World leaders should acknowledge that IP protections facilitate vaccine access
While too much of the globe remains unvaccinated for COVID-19, the problem isn’t lack of supply. On the contrary, warns Adar Poonawalla, chief executive of the Serum Institute of India, the world has already stored “more Covid shots than it can use.”
At least five African countries have requested a moratorium on vaccine shipments, concerned they can’t be distributed before spoiling. The glut will soon be worldwide: Airfinity, a scientific forecasting firm, says we’ll have a global vaccine surplus by mid-2022.
Yet the U.S. seems unaware of this reality.
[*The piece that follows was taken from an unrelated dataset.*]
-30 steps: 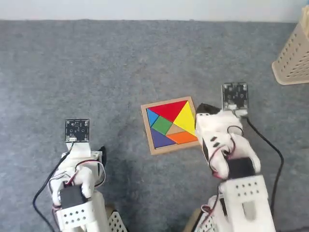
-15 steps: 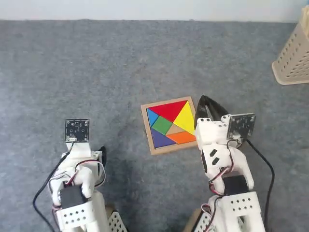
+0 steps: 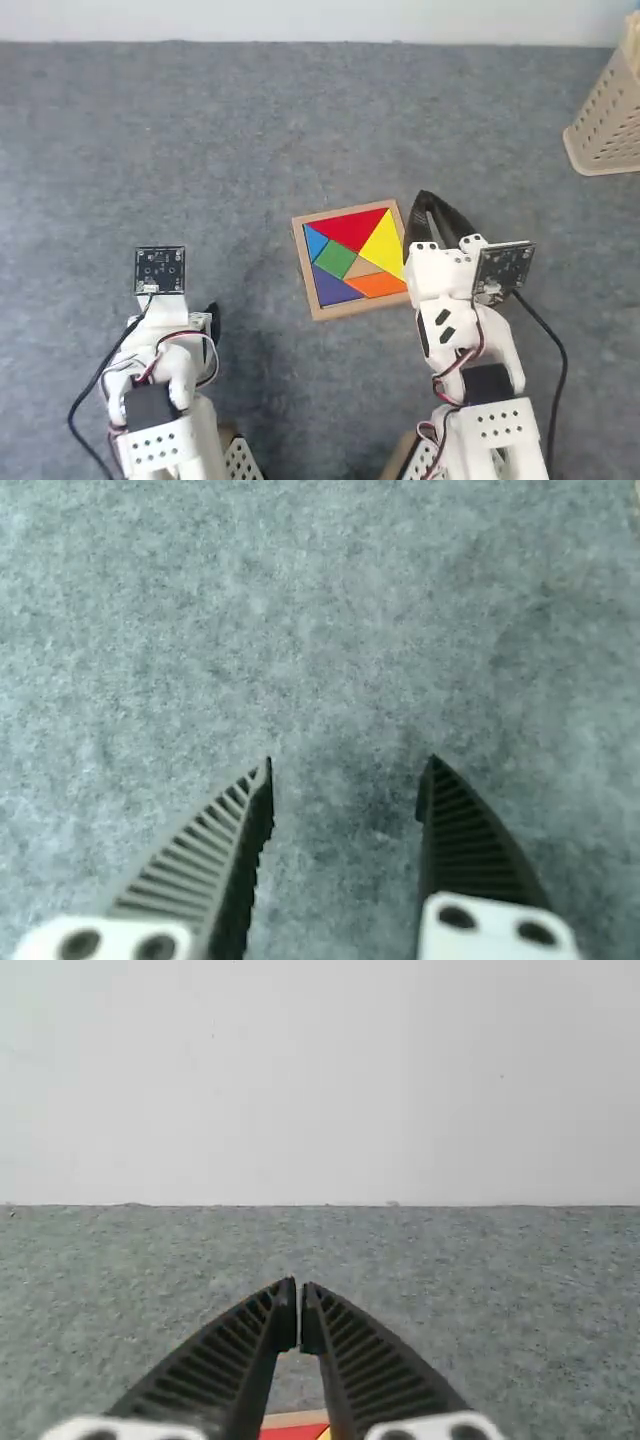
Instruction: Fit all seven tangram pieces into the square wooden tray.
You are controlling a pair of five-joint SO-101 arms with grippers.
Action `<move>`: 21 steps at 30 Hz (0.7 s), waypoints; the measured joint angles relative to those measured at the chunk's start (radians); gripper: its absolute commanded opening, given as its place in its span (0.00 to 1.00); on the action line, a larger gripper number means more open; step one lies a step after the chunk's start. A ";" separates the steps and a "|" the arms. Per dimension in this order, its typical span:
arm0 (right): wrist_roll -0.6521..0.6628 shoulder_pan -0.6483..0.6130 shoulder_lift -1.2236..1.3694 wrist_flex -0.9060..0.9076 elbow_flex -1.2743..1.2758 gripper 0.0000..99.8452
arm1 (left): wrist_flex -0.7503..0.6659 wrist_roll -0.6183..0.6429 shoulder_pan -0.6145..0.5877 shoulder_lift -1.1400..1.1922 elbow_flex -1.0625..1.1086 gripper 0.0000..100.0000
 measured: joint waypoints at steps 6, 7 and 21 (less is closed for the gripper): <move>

Days after the Omicron variant was detected, President Biden once again urged widespread support for a petition originated by India and South Africa at the World Trade Organization to “waive intellectual property protections for Covid vaccines, so these vaccines can be manufactured globally.”
This statement assumes there’s a global shortage of vaccines, which an intellectual property (IP) waiver would address. That’s plain wrong–on both counts.
Today, no one can seriously claim that our main problem is a lack of supply. Across 92 lower-income countries served by the vaccine distribution organization COVAX, half have used less than three-quarters of doses received. Millions of doses have been destroyed because they couldn’t be distributed before expiry. No one has put forth a remotely plausible claim that waiving IP rights would address these distribution problems.
Indeed, IP protections deserve the lion’s share of the credit for why we have vaccines at all, and why we’ve developed them so quickly.
Biopharmaceutical innovation is inherently risky. Only 12% of promising compounds ever win approval for patient use, at a cost of hundreds of billions of dollars in annual research and development investment.
Patents and other IP protections provide the incentive to invest, especially for start-ups and smaller enterprises. Without such investment, we’ll be shutting lab doors not only on new cures but on the preparedness that enabled us to respond with vaccines for COVID-19 in record time.
IP protections also ensure that global demand is met through properly licensed, safe, and authorized manufacturing facilities–as is the case with COVID-19 vaccines. The level of cooperation is unprecedented, with manufacturing and distribution agreements around the world. This is possible because companies rely on the rule of law for protection as they share their technologies.
The response to the pandemic has already demonstrated conclusively that we can manufacture and distribute vaccines worldwide while maintaining IP protections.
Clearly, though, we have access problems. A lack of storage, shipping capacity, and health care infrastructure impedes last-mile delivery in many locales. Vaccine hesitancy is a factor, as is local red tape. Export controls, including in the U.S., have limited production and distribution. We must do much more to increase global vaccine access.
The way to do so is by addressing these specific issues. Instead, proponents are doubling down on their IP-waiver crusade, despite a total lack of evidence that it will achieve its purpose.
In truth, this debate was never really about the pandemic. Governments that sponsored the waiver petition sought to exploit a crisis to bolster their own drug industries. That’s why they continue to press their case even though many have more vaccines than they can deliver. They would like free access to the processes into which American investors have pumped hundreds of billions of dollars.
For anti-IP activists, the demand for a waiver consolidates a worldview in which corporations– here, pharmaceutical companies–are evil. Politicians grandstanding in support of a waiver are virtue-signaling to their activist base.
They shouldn’t be so cavalier. Gutting IP rights would do real damage. Companies invest in innovation on the assumption that their business model won’t be dismantled if they succeed.
Intellectual property protections have made the U.S. the undisputed leader in global life-science research. As we deal with a mutating virus, we need more such investment, not less.
Andrei Iancu, a partner at Irell & Manella in Los Angeles, is the co-founder of the Renewing American Innovation project at the Center for Strategic and International Studies. He has served as the Under Secretary of Commerce for Intellectual Property and Director of the U.S. Patent and Trademark Office.